L'évaluation de la capacité de cet outil à réaliser des classifications de données relatives à des positions politiques à partir de verbatims offre également des perspectives encourageantes : son niveau de maturité est désormais suffisant pour réaliser un travail de classification d'une qualité quasi équivalente à celui d'un être humain5(*).
La place que prendront ces outils dans la formulation des questions de recherche est un autre point qu'il conviendra d'évaluer.
S'agissant enfin des méthodes d'analyse des données, les chercheurs identifient une tendance vers l'hybridation des méthodes statistiques traditionnelles avec les méthodes computationnelles.
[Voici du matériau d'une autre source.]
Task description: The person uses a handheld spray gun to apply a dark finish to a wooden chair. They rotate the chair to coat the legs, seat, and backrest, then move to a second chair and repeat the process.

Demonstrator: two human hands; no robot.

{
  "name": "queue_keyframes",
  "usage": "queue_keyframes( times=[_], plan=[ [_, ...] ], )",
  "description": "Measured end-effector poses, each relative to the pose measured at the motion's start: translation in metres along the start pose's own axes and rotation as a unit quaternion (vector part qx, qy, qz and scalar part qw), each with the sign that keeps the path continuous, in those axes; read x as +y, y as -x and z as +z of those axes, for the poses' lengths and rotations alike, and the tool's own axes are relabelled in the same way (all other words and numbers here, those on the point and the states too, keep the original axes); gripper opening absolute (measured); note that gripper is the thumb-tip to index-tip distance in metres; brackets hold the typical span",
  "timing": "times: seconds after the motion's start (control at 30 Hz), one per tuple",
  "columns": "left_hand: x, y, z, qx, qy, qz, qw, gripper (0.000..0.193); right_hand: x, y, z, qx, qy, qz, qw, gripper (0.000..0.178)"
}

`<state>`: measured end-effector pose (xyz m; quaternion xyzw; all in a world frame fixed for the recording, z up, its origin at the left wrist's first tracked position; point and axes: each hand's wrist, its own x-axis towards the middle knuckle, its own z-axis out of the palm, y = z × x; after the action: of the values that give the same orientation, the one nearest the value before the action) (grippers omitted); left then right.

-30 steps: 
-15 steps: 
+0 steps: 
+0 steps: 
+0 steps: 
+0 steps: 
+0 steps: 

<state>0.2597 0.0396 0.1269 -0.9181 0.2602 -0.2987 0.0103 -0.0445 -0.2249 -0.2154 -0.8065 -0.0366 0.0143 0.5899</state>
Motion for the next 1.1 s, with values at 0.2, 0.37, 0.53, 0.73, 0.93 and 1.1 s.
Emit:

À cet égard, il est probable que les nouvelles générations de chercheurs soient conduites à coder davantage que leurs prédécesseurs et que les équipes de recherche intègrent un nombre croissant de développeurs informatiques.
* 2 Rapport Assemblée nationale n° 642 (17e législature) - Sénat n° 170 (2024-2025), déposé le 28 novembre 2024, ChatGPT, et après ? Bilan et perspectives de l'intelligence artificielle.
* 3 En physique, John Hopfield et Geoffrey Hinton ont utilisé des outils de la physique pour développer des méthodes qui sont à la base de l'apprentissage automatique actuel (les réseaux de neurones artificiels). En chimie, David Baker, Demis Hassabis et John Jumper ont, avec l'appui de l'IA, fait avancer la connaissance de la structure tridimensionnelle des protéines à partir de leur séquence d'acides aminés.
* 4 SocArXiv Papers | Machine Bias. How Do Generative Language Models Answer Opinion Polls?